Data extracted from a collection:

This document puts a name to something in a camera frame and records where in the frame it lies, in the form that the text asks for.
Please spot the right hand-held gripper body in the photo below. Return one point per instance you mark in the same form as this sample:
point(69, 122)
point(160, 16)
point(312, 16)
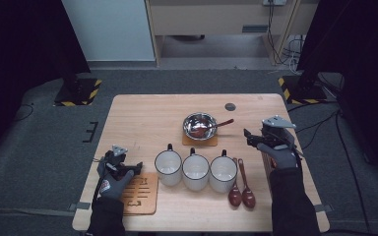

YOUR INSTRUCTIONS: Return every line of the data above exactly, and omit all pictures.

RESULT OF THIS EXERCISE:
This document puts a name to something in a camera frame and records where in the frame it lies, in the form that the text asks for.
Please spot the right hand-held gripper body in the photo below. Return one point per instance you mark in the same form as this sample:
point(69, 122)
point(160, 16)
point(312, 16)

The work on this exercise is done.